Facts About Marine Harmful Algal Blooms for Poison Center Professionals

People and animals can be exposed to marine algal toxins through food, inhalation, and skin contact. Learn more about illnesses, routes of exposures, signs and symptoms, laboratory testing, and management.

Dinoflagellates and diatoms cause most marine algal blooms of public health concern

Two types of microalgae, dinoflagellates and diatoms, cause most harmful algal blooms in marine waters. Dinoflagellates and diatoms are most often found in salt water (such as oceans or bays) or brackish water (such as estuaries) and can produce algal toxins. Overgrowths, or blooms, of dinoflagellates or diatoms can make the water appear red, brown, golden, orange, or yellow.

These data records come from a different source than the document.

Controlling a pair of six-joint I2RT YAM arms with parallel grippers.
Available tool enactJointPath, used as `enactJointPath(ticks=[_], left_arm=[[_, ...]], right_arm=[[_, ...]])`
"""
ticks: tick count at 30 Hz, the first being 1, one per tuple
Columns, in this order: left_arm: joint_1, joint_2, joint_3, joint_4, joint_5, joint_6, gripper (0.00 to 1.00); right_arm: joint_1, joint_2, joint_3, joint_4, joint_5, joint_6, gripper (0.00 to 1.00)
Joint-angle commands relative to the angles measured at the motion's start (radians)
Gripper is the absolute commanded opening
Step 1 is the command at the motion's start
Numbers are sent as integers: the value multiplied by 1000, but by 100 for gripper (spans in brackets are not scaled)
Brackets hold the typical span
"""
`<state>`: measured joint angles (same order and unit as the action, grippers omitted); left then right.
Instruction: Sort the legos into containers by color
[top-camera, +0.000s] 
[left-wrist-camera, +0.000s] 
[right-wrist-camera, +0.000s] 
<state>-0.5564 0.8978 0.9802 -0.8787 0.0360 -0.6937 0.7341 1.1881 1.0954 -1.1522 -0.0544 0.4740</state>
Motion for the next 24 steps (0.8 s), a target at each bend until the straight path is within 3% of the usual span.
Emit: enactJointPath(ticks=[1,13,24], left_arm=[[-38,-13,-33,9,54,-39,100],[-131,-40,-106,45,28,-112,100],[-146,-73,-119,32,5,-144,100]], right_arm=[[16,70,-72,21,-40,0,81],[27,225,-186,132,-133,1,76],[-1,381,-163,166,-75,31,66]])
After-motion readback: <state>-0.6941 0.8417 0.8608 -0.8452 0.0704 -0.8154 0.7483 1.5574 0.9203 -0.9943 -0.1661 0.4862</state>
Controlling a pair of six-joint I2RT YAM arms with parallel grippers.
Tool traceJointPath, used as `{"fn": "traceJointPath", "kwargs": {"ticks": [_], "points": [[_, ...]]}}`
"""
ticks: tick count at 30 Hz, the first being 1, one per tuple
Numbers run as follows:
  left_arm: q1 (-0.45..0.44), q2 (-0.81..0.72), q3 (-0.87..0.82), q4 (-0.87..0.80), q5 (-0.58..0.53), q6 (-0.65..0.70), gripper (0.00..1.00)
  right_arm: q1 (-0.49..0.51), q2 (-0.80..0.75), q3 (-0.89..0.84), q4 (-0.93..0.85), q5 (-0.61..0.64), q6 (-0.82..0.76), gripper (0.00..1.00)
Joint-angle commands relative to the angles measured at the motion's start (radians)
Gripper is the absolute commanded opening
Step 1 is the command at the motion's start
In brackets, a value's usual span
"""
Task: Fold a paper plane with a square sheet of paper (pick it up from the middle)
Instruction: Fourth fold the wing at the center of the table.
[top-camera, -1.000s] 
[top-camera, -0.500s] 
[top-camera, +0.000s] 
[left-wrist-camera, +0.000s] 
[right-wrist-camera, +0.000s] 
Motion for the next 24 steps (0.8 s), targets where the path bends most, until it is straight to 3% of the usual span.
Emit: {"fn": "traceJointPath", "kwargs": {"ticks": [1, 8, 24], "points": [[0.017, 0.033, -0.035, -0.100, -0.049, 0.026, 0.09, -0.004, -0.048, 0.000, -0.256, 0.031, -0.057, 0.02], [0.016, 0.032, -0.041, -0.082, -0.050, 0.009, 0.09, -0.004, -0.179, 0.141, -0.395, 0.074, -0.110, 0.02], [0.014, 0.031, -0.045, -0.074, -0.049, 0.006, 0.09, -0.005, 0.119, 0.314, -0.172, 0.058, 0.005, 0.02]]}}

Shellfish can become contaminated with algal toxins when they filter and concentrate water that contains toxins. Reef fish can become contaminated through the food web.

Foodborne exposures

Neurotoxic shellfish poisoning (NSP)

Brevetoxins cause NSP

Brevetoxins produced by the dinoflagellate Karenia brevis that accumulate in bivalve shellfish (scallops, clams, mussels, and oysters) cause NSP. Humans are exposed by eating contaminated bivalve shellfish.

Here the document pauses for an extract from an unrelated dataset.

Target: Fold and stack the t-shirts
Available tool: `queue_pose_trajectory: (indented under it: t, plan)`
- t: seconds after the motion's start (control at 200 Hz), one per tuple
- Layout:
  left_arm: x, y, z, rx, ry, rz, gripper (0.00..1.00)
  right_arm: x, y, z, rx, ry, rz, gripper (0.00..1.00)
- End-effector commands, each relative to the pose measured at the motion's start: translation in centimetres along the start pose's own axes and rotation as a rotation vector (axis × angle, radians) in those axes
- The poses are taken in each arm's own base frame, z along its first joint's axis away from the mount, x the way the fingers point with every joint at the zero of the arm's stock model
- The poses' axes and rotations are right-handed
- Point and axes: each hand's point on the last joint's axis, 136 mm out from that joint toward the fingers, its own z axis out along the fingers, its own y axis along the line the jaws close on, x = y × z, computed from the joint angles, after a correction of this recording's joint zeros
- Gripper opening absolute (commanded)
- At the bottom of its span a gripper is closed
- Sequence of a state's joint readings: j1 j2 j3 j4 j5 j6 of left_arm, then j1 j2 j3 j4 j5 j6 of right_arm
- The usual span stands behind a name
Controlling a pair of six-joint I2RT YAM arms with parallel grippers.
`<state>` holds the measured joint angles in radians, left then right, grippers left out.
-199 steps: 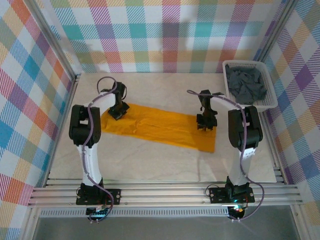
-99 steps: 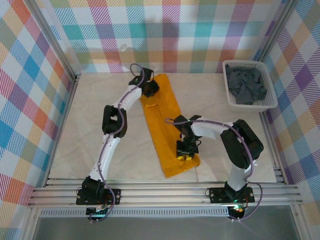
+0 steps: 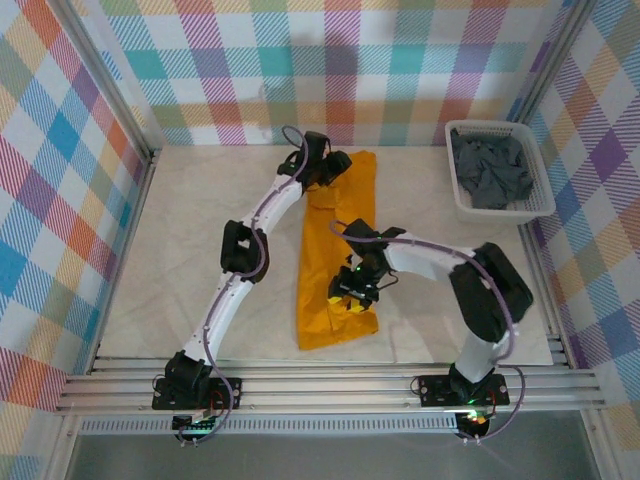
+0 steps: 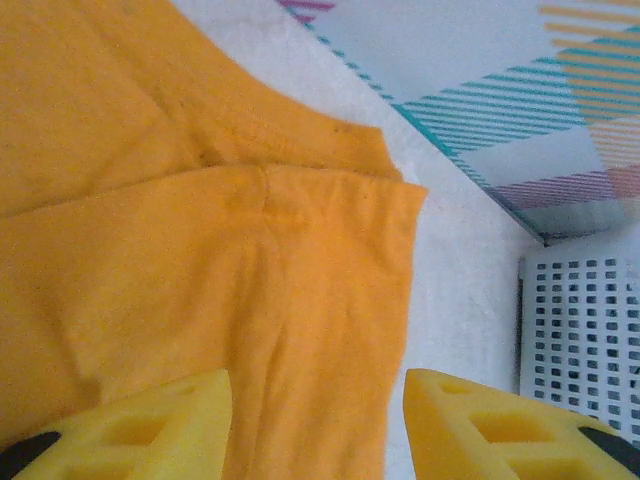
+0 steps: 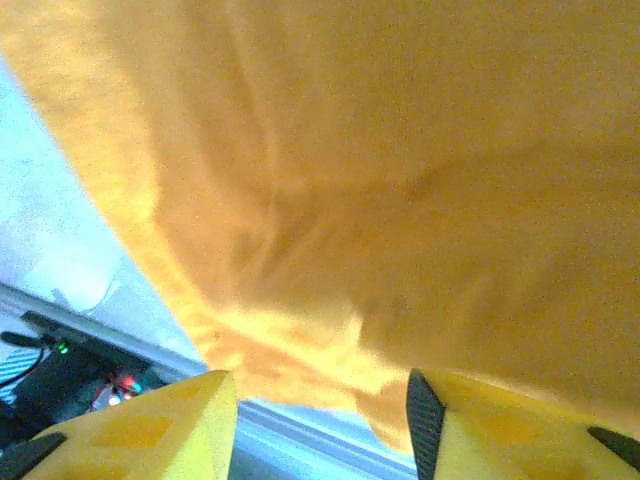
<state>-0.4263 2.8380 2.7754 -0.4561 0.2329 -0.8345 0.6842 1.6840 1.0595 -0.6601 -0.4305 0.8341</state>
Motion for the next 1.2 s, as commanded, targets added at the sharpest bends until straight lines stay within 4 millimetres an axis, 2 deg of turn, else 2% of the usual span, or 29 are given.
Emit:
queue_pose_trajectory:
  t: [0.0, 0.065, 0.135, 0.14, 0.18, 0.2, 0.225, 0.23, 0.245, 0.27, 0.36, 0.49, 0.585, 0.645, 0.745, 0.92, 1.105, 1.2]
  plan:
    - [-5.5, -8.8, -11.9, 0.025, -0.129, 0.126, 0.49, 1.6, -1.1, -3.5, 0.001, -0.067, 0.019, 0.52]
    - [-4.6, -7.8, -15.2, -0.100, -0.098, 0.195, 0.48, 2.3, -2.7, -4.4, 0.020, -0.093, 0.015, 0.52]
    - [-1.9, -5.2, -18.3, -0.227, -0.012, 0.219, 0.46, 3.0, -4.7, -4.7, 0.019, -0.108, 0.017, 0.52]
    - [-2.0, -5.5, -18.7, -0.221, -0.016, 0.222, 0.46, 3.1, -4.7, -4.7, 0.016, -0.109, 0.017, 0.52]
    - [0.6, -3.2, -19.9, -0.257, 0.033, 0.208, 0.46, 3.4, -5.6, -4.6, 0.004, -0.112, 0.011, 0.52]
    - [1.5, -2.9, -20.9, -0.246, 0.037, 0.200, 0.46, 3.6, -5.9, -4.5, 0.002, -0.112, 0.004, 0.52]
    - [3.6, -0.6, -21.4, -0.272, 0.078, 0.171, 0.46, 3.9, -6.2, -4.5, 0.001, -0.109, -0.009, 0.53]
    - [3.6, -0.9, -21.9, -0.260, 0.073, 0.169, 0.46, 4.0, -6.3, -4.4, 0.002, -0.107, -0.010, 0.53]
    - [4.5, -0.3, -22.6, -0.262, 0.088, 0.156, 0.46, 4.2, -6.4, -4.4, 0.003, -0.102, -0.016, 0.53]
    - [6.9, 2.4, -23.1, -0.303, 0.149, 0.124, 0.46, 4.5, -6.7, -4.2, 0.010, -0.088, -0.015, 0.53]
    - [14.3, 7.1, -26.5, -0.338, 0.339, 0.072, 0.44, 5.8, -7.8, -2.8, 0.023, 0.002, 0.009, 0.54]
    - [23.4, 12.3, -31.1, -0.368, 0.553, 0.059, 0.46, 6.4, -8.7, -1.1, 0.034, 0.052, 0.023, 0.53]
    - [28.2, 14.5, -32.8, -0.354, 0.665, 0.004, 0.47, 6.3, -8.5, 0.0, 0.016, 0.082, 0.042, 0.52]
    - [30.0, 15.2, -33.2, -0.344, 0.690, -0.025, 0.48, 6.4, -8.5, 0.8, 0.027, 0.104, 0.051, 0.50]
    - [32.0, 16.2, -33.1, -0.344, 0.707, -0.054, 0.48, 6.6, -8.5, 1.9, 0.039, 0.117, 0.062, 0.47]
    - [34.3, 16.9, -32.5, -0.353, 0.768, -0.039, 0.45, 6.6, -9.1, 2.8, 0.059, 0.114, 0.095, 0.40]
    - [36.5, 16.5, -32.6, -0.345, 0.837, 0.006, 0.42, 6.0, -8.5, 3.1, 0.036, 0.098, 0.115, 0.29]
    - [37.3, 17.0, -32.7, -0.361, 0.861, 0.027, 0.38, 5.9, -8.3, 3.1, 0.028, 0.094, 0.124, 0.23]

NSP occurs in temperate areas

NSP has been reported in temperate areas worldwide, including the southeastern coast of the United States, the Gulf of Mexico, the Caribbean, and New Zealand.

Signs and symptoms
  • Gastrointestinal: nausea, vomiting, diarrhea
  • Cardiovascular: arrhythmia, hypertension, or hypotension
  • Neurological: paresthesia of the lips, tongue, or throat; dizziness; reversal of hot-cold sensations
  • Other effects: muscular aches, skin rash

Signs and symptoms usually appear 30 minutes to 3 hours after eating contaminated shellfish.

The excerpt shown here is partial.